How are we tracking against the commitment we made five years ago to train 10,000 people with disabilities? Since we activated voluntary self-reporting in fiscal 2019, as many as 153,000 students have declared disabilities. Our work in this focused area continues to evolve and we’re honored to make an even greater impact.
Meet some of our inspirational Networking Academy graduates and instructors with disabilities:
Jacques, from the United States, not only achieved CCNA certification as part of his degree program at College of DuPage, but went on to complete a Master’s program. He was recently awarded American Airforce Association CyberPatriot XIII Mentor of the Year.
Jacques found his passion for technology after his vision started to change, and succeeded in part because he learned to ask what tools were available to help. He now works as a Cybersecurity and Incident Response Analyst at United Airlines.
Tyler was working as a relief cook when the pandemic struck, and it made him realize he wanted to change his career. With assistance from Massachusetts Rehabilitation Commission, he overcame his learning difficulties to study the Cisco Cybersecurity Associate Program at Holyoke Community College. Tyler is now Lead Associate of Tech Development at an IT solutions provider, where he instructs interns in basic PC function, PC builds and networking, as well as basic cybersecurity. He hopes to earn a degree. “Having a disability shouldn’t limit or define your capabilities….It’s taking me longer than most to achieve what I’d like but I’ll get there eventually,” he says.
Juan, from Peru, had an interest in computers from a young age. Despite his hearing impairment, Juan found his home with Cisco Networking Academy. “When I joined the Cisco Networking Academy, the practical approach they had in their digital courses made my learning experience so much easier,” he says.
He felt so strongly about the curriculum he now works as a Cisco CCNA instructor, and as an IT Supervisor for another company. Check out Juan’s story in this video:
A different way of perceiving things may give Richard, from the United States, an advantage in cybersecurity as a Senior Analyst. Being neurodivergent could have presented a challenge in his education. With assistance from the Massachusetts Rehabilitation Commission and Holyoke Community College, Richard achieved both Cisco Certified CyberOps Associate and Cisco Certified Network Associate accreditation.

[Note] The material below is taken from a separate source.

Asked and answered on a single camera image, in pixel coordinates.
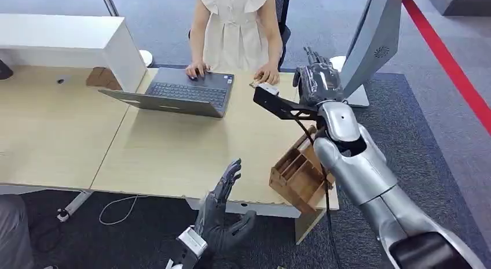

“The Cisco Cybersecurity training gave me the knowledge, especially in the data and privacy space, to succeed at work, and I recommend the program to anyone considering it,” he says.
Fabien, from France, studied for his CCNA and Introduction to Cybersecurity at Lycée Cabanis with the help of a French sign language interpreter. He transitioned from work in building maintenance and as an electrician to running his own IT contracting, networking administration, and coaching company.
“I am very proud to succeed in networking as a hearing-impaired person. It proves that I am as capable as anyone,” he says.